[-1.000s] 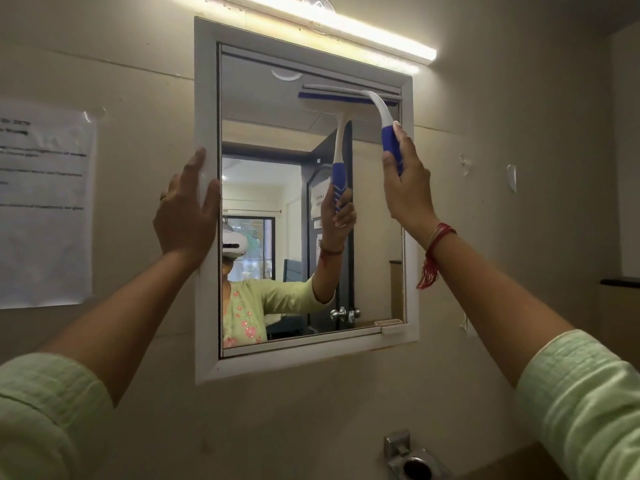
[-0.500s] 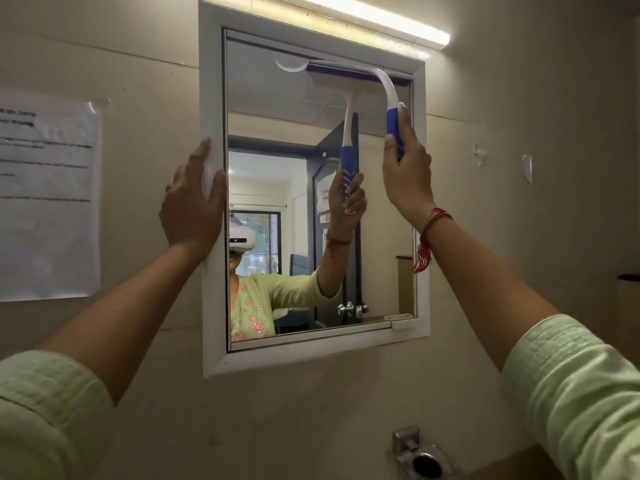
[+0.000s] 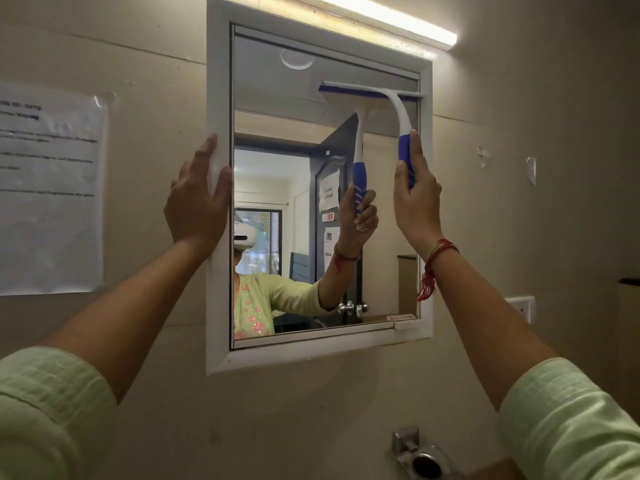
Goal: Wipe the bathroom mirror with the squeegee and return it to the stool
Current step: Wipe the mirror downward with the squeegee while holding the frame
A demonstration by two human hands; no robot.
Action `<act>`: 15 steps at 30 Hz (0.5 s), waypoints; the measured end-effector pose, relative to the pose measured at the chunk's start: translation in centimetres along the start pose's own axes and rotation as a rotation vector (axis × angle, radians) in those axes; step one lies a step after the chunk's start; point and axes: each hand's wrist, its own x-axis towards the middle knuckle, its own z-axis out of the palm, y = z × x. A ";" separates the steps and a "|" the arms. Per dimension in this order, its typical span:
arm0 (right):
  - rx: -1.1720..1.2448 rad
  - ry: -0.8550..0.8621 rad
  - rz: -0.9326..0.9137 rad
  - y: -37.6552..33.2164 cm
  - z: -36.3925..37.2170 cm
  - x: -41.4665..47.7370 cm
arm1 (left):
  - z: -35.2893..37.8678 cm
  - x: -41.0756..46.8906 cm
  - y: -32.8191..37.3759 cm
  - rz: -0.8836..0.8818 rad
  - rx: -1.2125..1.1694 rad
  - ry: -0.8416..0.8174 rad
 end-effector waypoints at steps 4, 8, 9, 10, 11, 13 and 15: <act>0.010 0.002 0.004 0.4 0.0 -1.0 | 0.0 0.0 -0.1 0.003 0.002 -0.004; 0.003 0.001 0.012 1.1 -0.2 -2.8 | 0.0 0.0 -0.1 -0.008 0.002 -0.010; 0.002 0.001 0.019 1.3 -0.2 -3.4 | 0.0 0.0 -0.1 -0.006 0.000 -0.007; 0.002 0.002 0.026 1.5 -0.3 -3.9 | 0.0 0.0 -0.1 -0.003 -0.002 -0.004; 0.003 0.003 0.034 1.7 -0.4 -4.5 | 0.0 0.0 -0.1 -0.002 -0.002 -0.003; 0.004 -0.001 0.052 2.1 -0.6 -5.8 | 0.1 0.0 -0.1 0.000 -0.003 -0.002; 0.001 -0.009 0.076 2.6 -0.9 -7.3 | 0.1 0.1 -0.2 0.004 -0.004 -0.003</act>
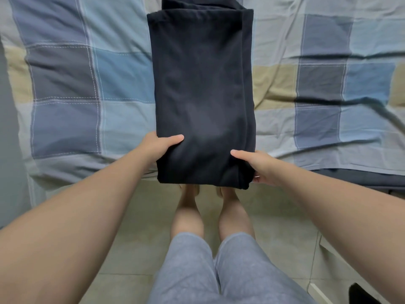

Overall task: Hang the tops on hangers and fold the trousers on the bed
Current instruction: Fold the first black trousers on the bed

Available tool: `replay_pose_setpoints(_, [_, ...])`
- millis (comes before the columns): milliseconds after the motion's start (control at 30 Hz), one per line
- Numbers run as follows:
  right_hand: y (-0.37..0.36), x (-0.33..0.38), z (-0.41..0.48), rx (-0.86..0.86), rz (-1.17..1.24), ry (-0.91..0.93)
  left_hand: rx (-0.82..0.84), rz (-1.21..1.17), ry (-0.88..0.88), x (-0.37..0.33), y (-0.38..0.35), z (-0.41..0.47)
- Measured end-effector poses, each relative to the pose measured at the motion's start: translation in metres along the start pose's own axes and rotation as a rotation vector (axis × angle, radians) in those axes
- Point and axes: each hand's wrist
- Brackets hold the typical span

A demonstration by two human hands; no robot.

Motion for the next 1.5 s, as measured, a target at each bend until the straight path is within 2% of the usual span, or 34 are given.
replay_pose_setpoints(67, [-0.006,-0.006,-0.007,0.013,0.002,-0.033,0.087,0.021,0.068,0.004,-0.004,-0.01])
replay_pose_setpoints(167, [-0.01,-0.016,-0.018,-0.013,0.047,-0.039,0.108,0.066,0.178,0.018,-0.013,-0.024])
replay_pose_setpoints(333, [-0.013,-0.03,-0.045,-0.042,0.102,-0.015,0.048,0.022,0.207,0.053,-0.029,-0.05])
replay_pose_setpoints(533, [-0.01,-0.044,-0.09,-0.01,0.206,0.053,0.095,-0.125,0.259,0.094,-0.029,-0.092])
replay_pose_setpoints(700, [-0.009,-0.071,-0.129,0.047,0.219,-0.036,0.151,-0.089,0.333,0.124,-0.025,-0.129])
replay_pose_setpoints(833, [-0.008,-0.076,-0.149,0.023,0.299,-0.056,0.156,-0.108,0.348,0.132,-0.023,-0.148])
replay_pose_setpoints(967, [-0.01,-0.051,-0.145,-0.048,0.442,0.015,0.125,-0.196,0.316,0.113,-0.019,-0.148])
replay_pose_setpoints(1200, [-0.014,0.043,-0.104,-0.179,0.606,0.129,0.17,-0.586,0.322,0.024,-0.006,-0.124])
replay_pose_setpoints(1500, [0.009,0.167,-0.047,-0.229,0.67,0.261,0.204,-0.609,0.165,-0.118,0.02,-0.101])
Point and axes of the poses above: each hand's wrist, its own z-axis towards the middle knuckle, its own y-axis out of the back of the hand, x = y × z, and after that the axes turned 14 degrees about y, right-handed
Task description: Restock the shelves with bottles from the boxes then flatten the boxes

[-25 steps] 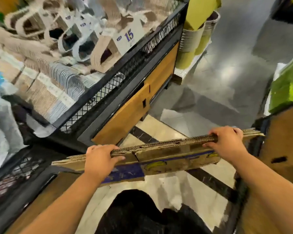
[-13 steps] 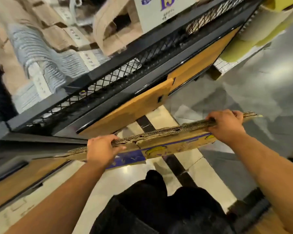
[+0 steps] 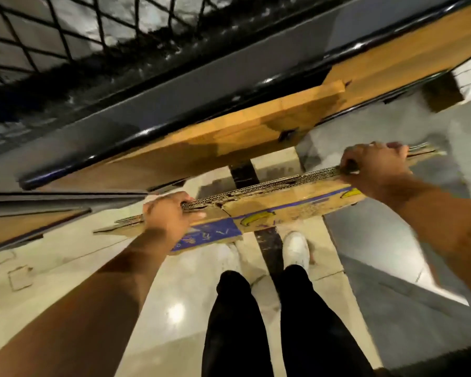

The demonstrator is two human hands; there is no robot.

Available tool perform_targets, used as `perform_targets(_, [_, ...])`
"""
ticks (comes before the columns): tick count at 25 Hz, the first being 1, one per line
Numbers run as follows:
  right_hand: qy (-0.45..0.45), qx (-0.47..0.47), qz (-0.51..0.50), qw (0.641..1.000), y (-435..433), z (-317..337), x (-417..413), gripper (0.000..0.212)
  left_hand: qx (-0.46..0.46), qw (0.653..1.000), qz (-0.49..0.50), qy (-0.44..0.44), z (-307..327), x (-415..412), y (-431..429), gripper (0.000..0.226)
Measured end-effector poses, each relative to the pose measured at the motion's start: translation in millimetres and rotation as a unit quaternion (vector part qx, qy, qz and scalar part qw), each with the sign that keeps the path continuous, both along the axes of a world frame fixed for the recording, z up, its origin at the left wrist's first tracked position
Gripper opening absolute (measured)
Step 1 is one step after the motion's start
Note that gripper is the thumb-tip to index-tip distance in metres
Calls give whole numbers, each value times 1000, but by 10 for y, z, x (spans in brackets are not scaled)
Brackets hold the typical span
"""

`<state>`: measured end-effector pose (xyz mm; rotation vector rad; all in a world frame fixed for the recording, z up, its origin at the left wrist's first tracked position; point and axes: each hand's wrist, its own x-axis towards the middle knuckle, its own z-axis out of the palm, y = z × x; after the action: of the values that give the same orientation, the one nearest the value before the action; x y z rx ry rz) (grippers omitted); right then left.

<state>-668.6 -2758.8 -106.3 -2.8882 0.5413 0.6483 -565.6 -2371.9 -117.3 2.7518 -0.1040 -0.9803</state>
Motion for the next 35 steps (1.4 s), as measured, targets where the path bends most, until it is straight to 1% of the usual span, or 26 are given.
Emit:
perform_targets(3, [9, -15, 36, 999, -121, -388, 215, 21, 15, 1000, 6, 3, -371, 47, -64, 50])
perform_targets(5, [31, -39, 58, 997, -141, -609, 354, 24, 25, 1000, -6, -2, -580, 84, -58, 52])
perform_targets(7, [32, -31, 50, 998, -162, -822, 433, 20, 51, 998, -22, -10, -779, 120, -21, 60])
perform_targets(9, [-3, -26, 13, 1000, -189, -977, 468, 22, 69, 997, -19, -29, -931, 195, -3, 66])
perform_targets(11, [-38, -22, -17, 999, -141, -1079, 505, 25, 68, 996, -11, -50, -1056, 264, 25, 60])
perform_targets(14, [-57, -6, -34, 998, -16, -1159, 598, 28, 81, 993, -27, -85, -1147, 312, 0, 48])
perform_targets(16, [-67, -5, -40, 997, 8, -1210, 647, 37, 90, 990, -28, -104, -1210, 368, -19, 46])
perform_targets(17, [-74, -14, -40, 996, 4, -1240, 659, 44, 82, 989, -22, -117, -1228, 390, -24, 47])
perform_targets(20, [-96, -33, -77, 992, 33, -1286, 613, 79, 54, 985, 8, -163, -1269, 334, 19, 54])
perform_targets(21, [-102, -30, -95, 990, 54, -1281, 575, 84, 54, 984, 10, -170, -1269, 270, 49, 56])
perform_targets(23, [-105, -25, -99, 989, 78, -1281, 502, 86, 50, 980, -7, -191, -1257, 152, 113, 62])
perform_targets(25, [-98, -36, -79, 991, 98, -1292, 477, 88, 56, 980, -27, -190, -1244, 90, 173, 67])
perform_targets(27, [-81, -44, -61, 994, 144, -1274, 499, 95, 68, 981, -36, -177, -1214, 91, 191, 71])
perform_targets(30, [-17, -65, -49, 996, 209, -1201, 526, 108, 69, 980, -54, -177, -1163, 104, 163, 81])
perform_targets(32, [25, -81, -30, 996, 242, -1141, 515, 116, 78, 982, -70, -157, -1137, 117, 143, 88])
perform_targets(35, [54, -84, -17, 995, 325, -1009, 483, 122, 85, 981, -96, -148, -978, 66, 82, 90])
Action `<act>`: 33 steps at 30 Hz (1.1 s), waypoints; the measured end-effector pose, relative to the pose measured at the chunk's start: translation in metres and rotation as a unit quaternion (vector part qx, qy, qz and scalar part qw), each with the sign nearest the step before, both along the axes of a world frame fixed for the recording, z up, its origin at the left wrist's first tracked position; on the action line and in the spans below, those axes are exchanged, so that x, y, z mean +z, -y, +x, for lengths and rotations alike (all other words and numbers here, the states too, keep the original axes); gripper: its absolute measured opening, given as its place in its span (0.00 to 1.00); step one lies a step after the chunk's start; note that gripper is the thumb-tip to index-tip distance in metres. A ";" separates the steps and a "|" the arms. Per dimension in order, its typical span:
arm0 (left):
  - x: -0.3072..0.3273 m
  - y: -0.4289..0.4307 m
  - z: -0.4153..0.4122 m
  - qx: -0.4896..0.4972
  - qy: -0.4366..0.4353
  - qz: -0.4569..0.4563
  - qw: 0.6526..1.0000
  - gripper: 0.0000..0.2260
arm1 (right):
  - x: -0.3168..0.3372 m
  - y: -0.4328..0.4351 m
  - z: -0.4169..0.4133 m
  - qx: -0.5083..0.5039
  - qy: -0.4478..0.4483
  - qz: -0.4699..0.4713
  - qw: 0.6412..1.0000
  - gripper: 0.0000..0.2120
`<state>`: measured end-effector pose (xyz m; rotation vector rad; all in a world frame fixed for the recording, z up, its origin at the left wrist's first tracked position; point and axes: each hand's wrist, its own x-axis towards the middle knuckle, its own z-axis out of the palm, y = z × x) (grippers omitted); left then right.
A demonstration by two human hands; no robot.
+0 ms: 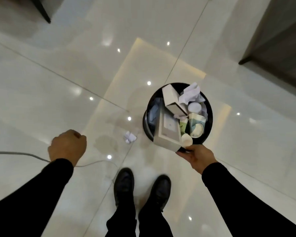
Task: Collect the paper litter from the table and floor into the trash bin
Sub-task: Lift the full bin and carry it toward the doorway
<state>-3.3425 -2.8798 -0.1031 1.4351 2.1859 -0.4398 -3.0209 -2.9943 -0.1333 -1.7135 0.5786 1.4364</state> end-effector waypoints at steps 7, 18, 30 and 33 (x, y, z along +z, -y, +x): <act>-0.037 0.018 -0.056 -0.013 -0.050 -0.150 0.987 0.11 | -0.014 0.012 -0.014 -0.038 0.031 0.046 0.998 0.15; -0.098 0.034 -0.075 -0.020 -0.065 -0.206 0.976 0.15 | -0.101 -0.002 -0.161 0.454 0.212 0.022 0.865 0.19; -0.164 -0.003 -0.039 0.037 0.094 -0.050 0.994 0.17 | -0.226 -0.040 -0.171 0.719 0.351 0.031 0.600 0.14; -0.142 0.003 -0.004 0.011 0.176 -0.053 0.983 0.11 | -0.170 -0.019 -0.164 0.617 0.262 0.074 0.739 0.13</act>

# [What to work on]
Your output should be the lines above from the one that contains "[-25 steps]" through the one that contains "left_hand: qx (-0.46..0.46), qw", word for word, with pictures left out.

# [Solution to the problem]
[-25 steps] 
[-13 steps] 
[+0 steps] 

The demonstrator is two human hands; there is no robot.

Available tool perform_targets, used as `perform_targets(_, [_, ...])`
"""
ticks (comes before the columns): tick count at 25 Hz, the first being 1, one per line
Numbers run as follows:
  right_hand: qy (-0.45..0.45), qx (-0.47..0.47), qz (-0.51..0.50), qw (0.641..1.000), y (-435..433), z (-317..337), x (-417..413), gripper (0.000..0.212)
  left_hand: qx (-0.46..0.46), qw (0.653..1.000), qz (-0.49..0.50), qy (-0.44..0.44), z (-307..327), x (-415..412), y (-431..429), gripper (0.000..0.226)

Nothing remains to be done in this exercise.